Each line below should be written out again without any change.
START DATA EXTRACT
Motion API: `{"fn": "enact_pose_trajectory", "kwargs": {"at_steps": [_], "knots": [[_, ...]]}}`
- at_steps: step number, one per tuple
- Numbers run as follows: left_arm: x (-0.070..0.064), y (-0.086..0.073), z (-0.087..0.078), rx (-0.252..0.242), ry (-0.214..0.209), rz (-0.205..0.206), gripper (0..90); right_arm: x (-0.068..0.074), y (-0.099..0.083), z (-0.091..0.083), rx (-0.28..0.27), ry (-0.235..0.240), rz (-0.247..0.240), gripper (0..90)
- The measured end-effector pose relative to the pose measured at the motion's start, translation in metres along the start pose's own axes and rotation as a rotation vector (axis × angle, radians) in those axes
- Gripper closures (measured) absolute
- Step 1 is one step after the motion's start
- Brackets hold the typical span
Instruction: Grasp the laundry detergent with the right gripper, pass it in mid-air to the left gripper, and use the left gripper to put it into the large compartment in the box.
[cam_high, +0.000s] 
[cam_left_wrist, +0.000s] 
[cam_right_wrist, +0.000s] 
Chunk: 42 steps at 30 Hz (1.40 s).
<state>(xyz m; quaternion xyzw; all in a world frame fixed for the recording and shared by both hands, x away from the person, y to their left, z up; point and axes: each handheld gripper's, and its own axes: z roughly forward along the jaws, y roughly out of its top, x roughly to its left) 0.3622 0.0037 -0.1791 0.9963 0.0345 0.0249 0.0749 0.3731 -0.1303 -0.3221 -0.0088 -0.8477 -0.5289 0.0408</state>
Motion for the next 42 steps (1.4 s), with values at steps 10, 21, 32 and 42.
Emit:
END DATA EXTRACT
▶ _ANSWER SECTION_
Motion API: `{"fn": "enact_pose_trajectory", "kwargs": {"at_steps": [_], "knots": [[_, ...]]}}`
- at_steps: step number, one per tuple
- Numbers run as follows: left_arm: x (-0.070..0.064), y (-0.086..0.073), z (-0.087..0.078), rx (-0.252..0.242), ry (-0.214..0.209), rz (-0.205..0.206), gripper (0..90); right_arm: x (-0.068..0.074), y (-0.099..0.083), z (-0.091..0.083), rx (-0.28..0.27), ry (-0.235..0.240), rz (-0.247..0.240), gripper (0..90)
- The measured end-effector pose relative to the pose measured at the motion's start, translation in metres along the start pose's own axes and rotation as a rotation vector (axis × angle, radians) in those axes
- Gripper closures (measured) absolute
- Step 1 is one step after the motion's start
- Brackets hold the typical span
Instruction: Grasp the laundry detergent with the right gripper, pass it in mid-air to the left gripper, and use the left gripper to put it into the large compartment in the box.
[cam_high, +0.000s] 
[cam_left_wrist, +0.000s] 
[cam_right_wrist, +0.000s] 
Chunk: 42 steps at 30 Hz (1.40 s).
<state>(xyz m; quaternion xyzw; all in a world frame fixed for the recording and shared by both hands, x away from the person, y to their left, z up; point and axes: each handheld gripper's, and its own axes: z roughly forward along the jaws, y roughly out of its top, x roughly to its left) 0.3622 0.0037 -0.1791 0.9963 0.0345 0.0249 0.0749 0.3731 -0.1303 -0.3221 -0.0088 -0.8477 -0.5289 0.0408</state>
Motion for the next 42 steps (1.4 s), with values at steps 10, 21, 32 and 42.
Emit:

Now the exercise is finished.